-- Source data follows --

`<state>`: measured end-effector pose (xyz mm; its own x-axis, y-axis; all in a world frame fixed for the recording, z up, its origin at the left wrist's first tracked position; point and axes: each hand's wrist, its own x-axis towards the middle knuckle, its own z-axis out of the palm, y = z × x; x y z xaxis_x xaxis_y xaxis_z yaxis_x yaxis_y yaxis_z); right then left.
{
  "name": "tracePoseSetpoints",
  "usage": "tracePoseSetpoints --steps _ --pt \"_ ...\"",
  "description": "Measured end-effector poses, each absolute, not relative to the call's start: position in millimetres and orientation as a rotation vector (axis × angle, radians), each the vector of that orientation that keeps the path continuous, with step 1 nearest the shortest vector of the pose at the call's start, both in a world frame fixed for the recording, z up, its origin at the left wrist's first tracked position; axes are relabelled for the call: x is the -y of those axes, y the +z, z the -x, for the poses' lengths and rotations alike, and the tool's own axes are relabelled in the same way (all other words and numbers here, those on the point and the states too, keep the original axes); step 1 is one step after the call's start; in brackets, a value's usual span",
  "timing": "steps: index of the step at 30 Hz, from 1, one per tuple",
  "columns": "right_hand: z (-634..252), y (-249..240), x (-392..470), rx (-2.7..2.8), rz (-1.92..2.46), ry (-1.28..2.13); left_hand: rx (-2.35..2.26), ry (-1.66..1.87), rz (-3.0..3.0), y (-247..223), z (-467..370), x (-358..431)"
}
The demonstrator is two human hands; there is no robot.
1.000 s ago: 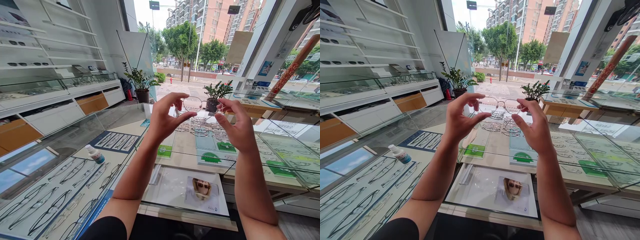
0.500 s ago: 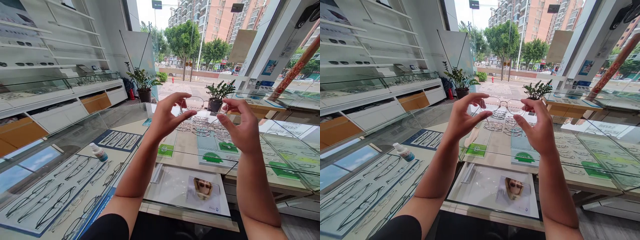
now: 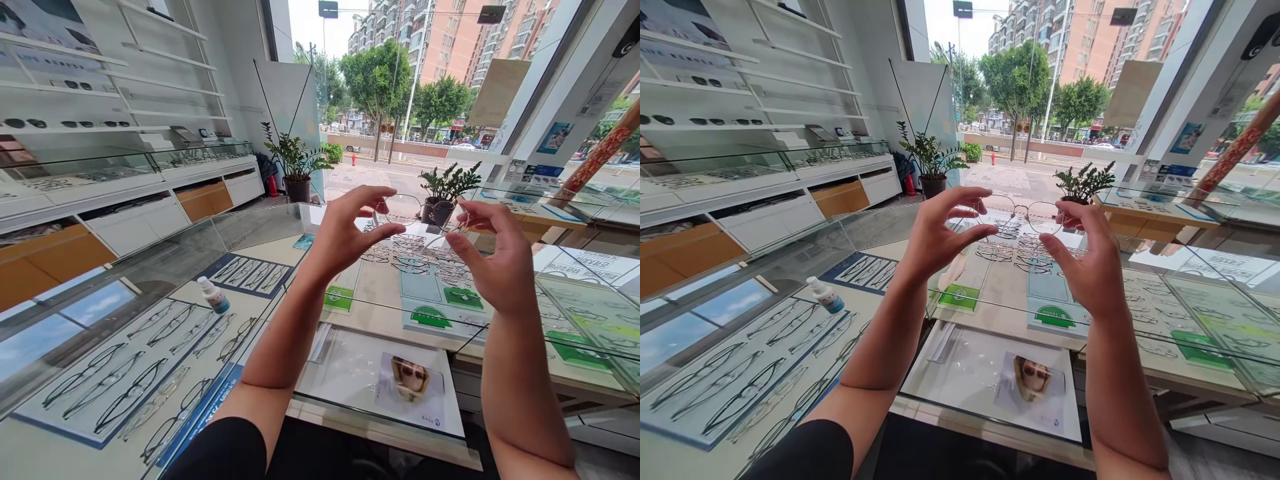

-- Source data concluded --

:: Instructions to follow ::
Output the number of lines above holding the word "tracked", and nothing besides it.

:: Answer area ::
2